* Required work *
The lines to repeat are those below from the one containing "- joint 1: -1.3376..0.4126" down to the one containing "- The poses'", both included; reproduce them exactly and nothing else.

* Information given *

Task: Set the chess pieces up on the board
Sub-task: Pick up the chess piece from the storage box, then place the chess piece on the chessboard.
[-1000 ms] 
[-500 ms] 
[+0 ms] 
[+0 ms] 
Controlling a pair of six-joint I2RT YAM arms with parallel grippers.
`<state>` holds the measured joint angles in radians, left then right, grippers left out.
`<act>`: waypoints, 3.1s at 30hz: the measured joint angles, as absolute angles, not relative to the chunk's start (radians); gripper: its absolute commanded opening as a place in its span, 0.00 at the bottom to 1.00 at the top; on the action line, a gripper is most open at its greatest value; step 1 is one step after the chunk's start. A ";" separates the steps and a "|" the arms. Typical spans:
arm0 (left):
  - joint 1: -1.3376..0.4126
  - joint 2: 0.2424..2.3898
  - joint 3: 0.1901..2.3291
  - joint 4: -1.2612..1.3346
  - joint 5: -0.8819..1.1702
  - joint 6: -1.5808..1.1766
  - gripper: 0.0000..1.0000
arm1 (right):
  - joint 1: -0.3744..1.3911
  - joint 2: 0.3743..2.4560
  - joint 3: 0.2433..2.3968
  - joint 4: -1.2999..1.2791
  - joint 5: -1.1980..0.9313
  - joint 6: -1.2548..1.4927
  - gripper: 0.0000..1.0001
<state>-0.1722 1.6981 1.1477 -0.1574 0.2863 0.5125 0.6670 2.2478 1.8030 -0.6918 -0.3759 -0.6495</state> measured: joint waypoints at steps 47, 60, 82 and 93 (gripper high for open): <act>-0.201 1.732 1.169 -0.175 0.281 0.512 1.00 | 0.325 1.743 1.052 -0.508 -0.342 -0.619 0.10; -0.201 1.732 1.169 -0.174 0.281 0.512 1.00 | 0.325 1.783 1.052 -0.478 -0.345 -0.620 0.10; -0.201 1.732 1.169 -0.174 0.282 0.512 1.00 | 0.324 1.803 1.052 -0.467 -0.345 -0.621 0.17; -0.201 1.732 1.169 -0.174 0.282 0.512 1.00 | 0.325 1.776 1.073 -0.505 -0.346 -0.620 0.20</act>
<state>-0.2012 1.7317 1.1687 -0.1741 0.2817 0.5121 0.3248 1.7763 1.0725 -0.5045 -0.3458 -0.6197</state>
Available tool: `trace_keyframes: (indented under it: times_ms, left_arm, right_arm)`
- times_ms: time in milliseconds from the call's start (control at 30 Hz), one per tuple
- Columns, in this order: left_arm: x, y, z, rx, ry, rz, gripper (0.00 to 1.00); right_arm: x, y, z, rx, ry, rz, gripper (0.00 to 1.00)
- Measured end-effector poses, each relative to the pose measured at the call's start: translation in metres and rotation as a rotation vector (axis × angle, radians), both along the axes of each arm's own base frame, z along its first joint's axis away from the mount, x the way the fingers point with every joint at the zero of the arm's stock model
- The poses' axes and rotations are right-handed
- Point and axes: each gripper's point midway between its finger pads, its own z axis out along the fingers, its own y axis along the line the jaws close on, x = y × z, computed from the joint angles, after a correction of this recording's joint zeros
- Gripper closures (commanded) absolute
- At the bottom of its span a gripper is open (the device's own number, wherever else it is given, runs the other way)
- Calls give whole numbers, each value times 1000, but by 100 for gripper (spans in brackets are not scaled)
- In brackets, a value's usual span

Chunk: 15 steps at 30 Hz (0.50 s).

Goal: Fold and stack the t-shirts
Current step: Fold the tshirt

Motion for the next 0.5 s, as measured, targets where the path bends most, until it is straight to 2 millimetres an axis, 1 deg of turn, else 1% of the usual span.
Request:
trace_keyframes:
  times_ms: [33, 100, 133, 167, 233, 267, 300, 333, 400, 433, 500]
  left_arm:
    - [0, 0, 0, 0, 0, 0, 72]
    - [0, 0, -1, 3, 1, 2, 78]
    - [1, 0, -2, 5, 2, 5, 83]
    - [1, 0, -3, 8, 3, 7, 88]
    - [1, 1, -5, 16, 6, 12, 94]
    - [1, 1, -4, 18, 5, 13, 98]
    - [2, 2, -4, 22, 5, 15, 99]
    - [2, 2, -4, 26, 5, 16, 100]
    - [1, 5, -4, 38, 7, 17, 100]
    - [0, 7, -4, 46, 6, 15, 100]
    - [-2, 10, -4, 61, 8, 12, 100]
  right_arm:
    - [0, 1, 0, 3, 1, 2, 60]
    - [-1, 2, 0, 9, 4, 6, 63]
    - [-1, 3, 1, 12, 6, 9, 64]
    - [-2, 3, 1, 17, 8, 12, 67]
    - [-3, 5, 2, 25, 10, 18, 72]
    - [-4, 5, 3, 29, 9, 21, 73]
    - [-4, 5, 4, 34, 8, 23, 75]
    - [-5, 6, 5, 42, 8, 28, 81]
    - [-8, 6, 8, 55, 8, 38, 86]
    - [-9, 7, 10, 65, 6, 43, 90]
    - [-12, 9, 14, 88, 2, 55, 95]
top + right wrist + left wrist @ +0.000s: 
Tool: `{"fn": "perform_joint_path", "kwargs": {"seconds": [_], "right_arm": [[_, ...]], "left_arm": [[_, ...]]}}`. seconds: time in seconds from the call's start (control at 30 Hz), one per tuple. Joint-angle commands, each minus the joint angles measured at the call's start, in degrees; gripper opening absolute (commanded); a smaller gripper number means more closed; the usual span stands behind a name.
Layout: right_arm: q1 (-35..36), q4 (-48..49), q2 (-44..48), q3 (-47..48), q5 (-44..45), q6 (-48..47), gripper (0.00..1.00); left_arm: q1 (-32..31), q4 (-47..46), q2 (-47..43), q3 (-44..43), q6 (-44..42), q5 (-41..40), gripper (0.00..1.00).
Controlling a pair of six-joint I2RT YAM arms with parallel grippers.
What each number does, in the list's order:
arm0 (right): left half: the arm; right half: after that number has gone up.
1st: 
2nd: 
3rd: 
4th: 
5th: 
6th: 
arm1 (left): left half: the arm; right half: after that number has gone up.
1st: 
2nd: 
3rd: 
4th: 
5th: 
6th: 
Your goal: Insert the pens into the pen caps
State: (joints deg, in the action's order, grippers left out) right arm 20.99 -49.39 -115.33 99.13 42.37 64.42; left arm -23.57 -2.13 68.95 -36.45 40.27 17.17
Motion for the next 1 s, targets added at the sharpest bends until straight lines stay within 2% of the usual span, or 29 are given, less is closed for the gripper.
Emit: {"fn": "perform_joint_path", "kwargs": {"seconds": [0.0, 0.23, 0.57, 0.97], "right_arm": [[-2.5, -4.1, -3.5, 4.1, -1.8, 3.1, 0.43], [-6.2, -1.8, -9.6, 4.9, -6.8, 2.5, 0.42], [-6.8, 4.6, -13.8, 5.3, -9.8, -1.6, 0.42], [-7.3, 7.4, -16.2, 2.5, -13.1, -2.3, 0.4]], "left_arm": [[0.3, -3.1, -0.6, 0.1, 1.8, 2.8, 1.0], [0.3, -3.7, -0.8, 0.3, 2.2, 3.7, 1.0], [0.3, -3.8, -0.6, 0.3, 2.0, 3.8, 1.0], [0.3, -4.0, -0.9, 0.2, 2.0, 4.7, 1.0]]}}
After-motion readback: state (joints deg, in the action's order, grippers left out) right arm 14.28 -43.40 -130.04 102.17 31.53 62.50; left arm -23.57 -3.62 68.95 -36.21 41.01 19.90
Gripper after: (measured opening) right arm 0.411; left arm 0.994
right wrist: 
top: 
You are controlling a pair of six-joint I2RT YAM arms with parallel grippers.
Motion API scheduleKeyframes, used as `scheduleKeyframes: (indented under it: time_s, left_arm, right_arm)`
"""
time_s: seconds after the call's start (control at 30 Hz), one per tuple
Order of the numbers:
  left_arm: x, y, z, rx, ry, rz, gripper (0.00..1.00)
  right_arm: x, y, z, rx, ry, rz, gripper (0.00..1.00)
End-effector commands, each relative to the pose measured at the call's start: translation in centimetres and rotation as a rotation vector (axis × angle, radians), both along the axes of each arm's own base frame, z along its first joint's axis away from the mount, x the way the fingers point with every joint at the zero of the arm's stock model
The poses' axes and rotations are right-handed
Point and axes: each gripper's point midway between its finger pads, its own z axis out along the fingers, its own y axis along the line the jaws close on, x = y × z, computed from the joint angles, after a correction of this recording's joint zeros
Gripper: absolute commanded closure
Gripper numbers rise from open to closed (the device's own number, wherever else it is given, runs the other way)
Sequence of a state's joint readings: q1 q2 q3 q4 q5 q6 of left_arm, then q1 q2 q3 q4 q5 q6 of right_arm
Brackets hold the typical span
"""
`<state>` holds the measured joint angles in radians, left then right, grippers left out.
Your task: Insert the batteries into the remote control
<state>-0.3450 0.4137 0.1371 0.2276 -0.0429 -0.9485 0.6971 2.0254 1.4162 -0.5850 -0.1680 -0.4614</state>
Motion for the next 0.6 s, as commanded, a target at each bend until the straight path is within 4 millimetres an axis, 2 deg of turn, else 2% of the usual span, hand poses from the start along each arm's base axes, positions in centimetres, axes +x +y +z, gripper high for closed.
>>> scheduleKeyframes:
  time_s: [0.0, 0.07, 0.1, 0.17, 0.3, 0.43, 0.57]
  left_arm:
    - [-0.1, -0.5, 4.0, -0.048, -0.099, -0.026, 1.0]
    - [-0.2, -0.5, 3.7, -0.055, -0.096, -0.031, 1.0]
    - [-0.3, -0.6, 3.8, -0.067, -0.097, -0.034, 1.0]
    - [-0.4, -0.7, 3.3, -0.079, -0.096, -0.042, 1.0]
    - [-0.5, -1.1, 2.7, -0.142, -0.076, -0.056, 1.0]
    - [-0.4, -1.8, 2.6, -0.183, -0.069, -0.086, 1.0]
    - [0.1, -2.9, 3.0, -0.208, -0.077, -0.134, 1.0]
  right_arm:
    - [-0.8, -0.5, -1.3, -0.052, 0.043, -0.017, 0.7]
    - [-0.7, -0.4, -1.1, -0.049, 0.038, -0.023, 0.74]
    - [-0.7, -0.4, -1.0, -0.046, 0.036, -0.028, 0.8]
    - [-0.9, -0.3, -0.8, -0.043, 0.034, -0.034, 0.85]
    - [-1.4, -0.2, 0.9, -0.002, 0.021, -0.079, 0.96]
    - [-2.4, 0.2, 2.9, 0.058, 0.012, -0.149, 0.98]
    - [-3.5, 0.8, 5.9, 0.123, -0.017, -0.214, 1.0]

* Exercise output *
  - joint 1: -1.3376..0.4126
  - joint 2: 0.2424..2.3898
  - joint 3: 0.1901..2.3291
  - joint 4: -1.2612..1.3346
  - joint 5: -0.8819..1.1702
  - joint 6: -1.5808..1.1766
  - gripper: 0.0000..1.0000
arm1 (right):
  - joint 1: -0.3744..1.3911
  - joint 2: 0.3743..2.4560
  - joint 3: 0.2433..2.3968
  - joint 4: -1.2999..1.2791
  - joint 5: -1.1980..0.9313
  - joint 6: -1.2548..1.4927
  - gripper: 0.0000..1.0001
<state>-0.1722 1.6981 1.1477 -0.1574 0.2863 0.5125 0.6670 2.2478 1.8030 -0.6918 -0.3759 -0.6495</state> measured: joint waypoints at steps 47, 60, 82 and 93 (gripper high for open): <act>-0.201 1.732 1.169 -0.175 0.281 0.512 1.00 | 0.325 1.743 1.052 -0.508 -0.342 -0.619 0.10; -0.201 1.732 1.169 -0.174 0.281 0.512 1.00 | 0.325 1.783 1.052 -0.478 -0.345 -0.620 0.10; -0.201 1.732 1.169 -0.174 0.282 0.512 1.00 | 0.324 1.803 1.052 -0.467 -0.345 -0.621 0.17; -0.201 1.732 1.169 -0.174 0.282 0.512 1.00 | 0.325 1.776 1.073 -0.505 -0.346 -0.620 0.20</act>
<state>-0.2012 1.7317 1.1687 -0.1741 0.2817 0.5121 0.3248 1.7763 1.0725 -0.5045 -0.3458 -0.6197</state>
Available tool: `trace_keyframes: (indented under it: times_ms, left_arm, right_arm)`
- times_ms: time in milliseconds from the call's start (control at 30 Hz), one per tuple
- Columns, in this order: left_arm: x, y, z, rx, ry, rz, gripper (0.00 to 1.00); right_arm: x, y, z, rx, ry, rz, gripper (0.00 to 1.00)
- Measured end-effector poses, each relative to the pose measured at the call's start: translation in metres and rotation as a rotation vector (axis × angle, radians), both along the axes of each arm's own base frame, z along its first joint's axis away from the mount, x the way the fingers point with every joint at the zero of the arm's stock model
- The poses' axes and rotations are right-handed

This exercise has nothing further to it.